Segundo ele, antes de chegar à etapa física, conseguiu ser aprovado nas fases teóricas do certame organizado pela Fundação Getulio Vargas (FGV), incluindo prova objetiva, discursiva e oral. No entanto, acabou reprovado no teste físico, que exigia um salto mínimo de 1,65 metro na impulsão horizontal.

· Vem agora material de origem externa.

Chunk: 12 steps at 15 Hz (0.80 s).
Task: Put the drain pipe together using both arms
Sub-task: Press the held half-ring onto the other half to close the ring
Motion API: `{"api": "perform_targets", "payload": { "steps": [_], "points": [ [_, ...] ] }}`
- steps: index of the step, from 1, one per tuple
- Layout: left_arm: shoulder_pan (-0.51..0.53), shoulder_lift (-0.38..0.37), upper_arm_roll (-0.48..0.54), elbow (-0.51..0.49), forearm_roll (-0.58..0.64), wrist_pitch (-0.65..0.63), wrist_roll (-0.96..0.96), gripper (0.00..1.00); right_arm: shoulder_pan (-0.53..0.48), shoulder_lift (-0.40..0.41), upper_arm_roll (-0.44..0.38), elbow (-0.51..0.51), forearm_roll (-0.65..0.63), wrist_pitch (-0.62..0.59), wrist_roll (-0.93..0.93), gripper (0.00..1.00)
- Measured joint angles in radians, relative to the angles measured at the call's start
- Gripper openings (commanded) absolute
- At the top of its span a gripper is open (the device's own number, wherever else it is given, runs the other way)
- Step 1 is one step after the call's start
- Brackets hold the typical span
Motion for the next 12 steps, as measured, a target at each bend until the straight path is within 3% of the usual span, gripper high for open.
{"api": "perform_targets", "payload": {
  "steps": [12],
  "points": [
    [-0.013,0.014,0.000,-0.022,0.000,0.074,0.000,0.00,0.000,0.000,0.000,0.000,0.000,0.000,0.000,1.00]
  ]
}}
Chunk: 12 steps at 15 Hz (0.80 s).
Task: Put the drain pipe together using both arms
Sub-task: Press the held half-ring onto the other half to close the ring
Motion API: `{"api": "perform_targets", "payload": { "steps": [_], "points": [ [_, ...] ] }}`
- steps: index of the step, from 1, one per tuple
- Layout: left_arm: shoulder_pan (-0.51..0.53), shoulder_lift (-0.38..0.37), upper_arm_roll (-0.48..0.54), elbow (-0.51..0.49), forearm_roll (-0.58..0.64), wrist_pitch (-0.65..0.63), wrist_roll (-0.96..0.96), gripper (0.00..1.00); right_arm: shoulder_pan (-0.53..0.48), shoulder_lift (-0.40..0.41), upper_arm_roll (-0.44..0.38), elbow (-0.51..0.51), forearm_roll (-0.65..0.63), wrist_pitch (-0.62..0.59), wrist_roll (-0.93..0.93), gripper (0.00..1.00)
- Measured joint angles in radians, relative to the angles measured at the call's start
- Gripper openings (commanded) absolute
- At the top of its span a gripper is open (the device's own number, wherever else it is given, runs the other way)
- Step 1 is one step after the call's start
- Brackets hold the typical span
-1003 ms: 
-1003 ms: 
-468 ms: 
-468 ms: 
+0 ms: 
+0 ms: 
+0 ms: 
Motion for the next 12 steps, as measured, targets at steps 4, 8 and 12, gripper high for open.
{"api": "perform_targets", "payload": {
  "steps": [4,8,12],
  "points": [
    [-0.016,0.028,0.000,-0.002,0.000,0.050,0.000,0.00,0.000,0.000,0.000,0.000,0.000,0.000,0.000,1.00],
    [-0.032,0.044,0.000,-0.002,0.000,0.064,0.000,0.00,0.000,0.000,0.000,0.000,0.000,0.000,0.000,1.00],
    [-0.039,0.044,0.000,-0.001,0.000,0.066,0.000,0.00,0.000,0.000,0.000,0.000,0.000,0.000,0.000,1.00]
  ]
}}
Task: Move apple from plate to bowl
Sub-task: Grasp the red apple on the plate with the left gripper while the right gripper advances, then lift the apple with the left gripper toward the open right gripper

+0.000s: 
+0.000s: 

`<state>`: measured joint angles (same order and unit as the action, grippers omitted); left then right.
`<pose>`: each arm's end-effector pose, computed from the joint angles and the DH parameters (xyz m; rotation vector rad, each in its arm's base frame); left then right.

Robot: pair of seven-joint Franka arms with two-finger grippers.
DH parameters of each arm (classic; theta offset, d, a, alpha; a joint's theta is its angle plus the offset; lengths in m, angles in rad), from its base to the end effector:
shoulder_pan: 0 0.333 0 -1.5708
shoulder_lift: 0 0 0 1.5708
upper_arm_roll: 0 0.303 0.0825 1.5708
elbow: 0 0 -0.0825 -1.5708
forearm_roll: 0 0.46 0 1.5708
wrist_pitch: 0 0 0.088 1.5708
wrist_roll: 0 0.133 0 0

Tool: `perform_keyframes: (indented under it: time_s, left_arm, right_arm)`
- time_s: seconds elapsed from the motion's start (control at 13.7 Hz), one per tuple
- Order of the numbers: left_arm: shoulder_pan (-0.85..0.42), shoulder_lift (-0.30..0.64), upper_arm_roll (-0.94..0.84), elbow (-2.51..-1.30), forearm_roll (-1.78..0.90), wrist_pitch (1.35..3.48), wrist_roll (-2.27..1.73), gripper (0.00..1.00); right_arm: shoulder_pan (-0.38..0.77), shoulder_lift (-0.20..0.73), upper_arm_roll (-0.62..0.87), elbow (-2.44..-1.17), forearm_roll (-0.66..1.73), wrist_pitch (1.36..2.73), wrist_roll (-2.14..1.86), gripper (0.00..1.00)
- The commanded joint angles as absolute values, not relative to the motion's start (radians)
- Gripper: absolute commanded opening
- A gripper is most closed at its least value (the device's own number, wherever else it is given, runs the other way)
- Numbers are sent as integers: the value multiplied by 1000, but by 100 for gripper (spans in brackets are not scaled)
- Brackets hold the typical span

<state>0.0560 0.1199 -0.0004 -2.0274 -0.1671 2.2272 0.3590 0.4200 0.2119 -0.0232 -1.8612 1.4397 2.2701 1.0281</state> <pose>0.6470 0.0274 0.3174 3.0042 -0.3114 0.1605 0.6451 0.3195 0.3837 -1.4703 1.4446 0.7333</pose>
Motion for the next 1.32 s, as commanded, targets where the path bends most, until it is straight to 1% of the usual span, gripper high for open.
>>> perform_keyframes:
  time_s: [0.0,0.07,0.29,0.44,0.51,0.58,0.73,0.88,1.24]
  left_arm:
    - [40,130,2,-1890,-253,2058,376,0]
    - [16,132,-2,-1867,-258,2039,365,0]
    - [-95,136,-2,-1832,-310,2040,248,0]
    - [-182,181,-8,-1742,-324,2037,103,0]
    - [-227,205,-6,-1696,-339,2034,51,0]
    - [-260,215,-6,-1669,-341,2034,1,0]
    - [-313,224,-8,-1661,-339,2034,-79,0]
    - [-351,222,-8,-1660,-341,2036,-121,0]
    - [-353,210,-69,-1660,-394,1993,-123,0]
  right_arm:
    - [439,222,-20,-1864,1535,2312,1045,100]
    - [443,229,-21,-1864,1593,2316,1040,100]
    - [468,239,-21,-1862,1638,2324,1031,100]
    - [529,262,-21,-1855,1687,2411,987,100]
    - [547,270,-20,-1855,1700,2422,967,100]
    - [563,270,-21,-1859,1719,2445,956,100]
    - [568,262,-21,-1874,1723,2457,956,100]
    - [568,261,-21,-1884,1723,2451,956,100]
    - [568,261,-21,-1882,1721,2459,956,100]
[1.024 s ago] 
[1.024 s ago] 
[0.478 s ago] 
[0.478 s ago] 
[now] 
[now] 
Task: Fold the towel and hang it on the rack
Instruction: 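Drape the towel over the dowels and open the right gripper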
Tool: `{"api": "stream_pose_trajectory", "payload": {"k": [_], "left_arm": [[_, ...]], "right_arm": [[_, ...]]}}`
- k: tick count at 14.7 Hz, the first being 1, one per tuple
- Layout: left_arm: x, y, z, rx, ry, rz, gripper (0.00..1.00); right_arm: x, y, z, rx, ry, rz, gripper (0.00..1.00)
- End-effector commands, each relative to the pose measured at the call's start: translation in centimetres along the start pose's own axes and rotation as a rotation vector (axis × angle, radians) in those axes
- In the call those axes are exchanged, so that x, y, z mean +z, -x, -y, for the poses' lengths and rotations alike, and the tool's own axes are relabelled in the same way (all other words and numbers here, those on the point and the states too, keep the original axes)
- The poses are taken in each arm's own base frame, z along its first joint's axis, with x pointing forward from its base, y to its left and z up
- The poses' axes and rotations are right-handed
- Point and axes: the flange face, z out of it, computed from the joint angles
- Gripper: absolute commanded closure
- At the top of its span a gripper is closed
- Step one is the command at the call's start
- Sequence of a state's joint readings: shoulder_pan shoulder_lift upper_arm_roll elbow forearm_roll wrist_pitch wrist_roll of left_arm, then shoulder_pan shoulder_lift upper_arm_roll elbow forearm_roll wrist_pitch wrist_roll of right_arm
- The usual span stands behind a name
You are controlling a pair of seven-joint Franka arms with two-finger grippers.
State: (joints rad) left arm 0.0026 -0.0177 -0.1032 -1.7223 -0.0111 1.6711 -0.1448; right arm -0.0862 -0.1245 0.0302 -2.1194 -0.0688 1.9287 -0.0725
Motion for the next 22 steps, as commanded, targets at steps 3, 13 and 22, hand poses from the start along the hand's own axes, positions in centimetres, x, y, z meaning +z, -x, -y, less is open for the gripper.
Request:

Matheus afirma que havia pedido previamente uma adaptação para a prova, mas não teria recebido resposta da organização do concurso. Após a eliminação, o caso passou a repercutir nas redes sociais, levantando debates sobre acessibilidade e inclusão de candidatos com deficiência (PCD) em concursos públicos.
Apesar do resultado, ele diz que não pretende desistir do sonho de se tornar delegado e que deve buscar medidas legais para questionar a decisão. O candidato também tem recebido apoio de internautas nas redes sociais após a divulgação do caso.